▶ **THE PROBLEM**:
Where does the word "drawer" show up in the records? Copy every line that holds it.

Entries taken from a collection
-- Opening Marker --

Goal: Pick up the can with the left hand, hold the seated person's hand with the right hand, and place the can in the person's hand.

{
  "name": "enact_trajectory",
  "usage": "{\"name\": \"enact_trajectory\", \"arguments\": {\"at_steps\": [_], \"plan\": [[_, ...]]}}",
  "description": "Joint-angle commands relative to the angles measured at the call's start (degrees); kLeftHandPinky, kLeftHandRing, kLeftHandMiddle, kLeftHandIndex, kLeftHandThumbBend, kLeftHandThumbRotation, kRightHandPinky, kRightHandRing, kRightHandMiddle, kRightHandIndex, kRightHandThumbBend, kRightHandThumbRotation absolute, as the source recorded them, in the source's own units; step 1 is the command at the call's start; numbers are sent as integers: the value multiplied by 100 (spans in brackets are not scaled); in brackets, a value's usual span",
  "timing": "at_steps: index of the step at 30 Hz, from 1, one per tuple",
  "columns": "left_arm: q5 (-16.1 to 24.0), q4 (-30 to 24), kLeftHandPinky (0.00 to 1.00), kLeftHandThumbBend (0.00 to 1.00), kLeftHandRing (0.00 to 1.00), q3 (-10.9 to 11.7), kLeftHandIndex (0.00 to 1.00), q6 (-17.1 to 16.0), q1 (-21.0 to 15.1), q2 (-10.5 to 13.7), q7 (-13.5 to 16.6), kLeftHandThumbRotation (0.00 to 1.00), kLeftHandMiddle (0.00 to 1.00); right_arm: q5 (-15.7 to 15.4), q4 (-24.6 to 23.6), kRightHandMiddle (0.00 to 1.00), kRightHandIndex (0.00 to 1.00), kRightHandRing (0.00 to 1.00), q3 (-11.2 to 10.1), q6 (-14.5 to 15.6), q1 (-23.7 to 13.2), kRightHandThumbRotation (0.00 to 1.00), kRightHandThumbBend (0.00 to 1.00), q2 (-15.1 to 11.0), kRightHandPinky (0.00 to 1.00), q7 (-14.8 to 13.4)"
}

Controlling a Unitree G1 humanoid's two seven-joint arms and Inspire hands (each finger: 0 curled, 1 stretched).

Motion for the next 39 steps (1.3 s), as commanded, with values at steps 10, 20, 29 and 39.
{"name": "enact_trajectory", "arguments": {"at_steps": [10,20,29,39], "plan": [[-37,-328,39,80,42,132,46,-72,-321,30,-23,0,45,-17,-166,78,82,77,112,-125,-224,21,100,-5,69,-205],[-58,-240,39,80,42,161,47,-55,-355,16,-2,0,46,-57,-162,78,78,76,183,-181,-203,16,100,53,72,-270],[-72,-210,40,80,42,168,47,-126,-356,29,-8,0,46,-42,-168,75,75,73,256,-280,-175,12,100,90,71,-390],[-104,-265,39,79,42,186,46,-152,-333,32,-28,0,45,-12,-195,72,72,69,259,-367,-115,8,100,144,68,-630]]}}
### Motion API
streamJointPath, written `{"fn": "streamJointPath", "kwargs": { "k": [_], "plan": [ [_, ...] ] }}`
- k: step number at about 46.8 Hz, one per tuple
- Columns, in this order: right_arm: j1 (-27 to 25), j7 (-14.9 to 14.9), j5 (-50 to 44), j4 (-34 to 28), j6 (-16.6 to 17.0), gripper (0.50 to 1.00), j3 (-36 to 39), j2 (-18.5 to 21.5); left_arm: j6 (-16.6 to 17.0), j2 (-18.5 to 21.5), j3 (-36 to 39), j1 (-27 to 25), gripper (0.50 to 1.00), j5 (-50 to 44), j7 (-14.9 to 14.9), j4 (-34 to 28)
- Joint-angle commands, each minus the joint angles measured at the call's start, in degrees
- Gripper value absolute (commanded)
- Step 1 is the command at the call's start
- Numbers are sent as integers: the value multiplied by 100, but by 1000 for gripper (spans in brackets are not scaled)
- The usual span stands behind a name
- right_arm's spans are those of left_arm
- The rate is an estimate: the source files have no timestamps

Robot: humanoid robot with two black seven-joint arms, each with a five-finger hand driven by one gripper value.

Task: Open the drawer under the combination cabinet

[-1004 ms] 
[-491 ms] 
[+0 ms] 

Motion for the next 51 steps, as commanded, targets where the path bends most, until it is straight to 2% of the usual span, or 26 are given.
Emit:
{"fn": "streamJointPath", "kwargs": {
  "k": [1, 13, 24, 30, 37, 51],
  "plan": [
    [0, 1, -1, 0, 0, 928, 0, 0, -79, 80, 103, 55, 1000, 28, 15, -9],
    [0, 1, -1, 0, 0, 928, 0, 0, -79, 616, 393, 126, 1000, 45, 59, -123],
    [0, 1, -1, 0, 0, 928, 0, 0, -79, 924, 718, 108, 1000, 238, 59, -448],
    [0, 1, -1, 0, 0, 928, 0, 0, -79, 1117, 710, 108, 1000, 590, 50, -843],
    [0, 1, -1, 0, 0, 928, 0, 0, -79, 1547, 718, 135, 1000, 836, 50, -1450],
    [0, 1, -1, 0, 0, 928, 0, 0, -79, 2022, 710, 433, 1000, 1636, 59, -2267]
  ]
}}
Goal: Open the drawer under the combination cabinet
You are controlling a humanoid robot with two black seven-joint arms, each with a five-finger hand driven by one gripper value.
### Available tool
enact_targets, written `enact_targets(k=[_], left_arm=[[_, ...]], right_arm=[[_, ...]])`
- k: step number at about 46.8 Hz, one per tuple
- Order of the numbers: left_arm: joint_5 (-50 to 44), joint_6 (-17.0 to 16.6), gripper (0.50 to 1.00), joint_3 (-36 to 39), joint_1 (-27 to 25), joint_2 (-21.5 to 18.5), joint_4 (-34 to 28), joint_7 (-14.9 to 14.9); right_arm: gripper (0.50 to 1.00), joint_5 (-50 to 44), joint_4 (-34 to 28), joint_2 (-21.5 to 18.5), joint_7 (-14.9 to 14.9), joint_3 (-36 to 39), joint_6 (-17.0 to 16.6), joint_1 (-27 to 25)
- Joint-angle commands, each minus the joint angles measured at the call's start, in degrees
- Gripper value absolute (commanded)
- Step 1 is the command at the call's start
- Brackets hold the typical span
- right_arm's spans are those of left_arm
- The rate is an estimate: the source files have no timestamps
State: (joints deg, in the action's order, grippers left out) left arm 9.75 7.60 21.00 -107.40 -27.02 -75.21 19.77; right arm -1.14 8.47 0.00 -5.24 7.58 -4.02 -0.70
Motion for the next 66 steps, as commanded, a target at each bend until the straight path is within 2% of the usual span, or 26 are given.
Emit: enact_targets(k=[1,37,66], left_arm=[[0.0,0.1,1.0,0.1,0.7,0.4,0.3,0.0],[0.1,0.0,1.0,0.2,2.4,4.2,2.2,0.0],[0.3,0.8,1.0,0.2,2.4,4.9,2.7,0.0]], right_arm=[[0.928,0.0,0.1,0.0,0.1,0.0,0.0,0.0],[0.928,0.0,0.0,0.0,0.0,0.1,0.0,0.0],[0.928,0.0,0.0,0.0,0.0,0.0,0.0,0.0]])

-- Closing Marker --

▶ **WORKED SOLUTION**:
Task: Open the drawer under the combination cabinet
Goal: Open the drawer under the combination cabinet

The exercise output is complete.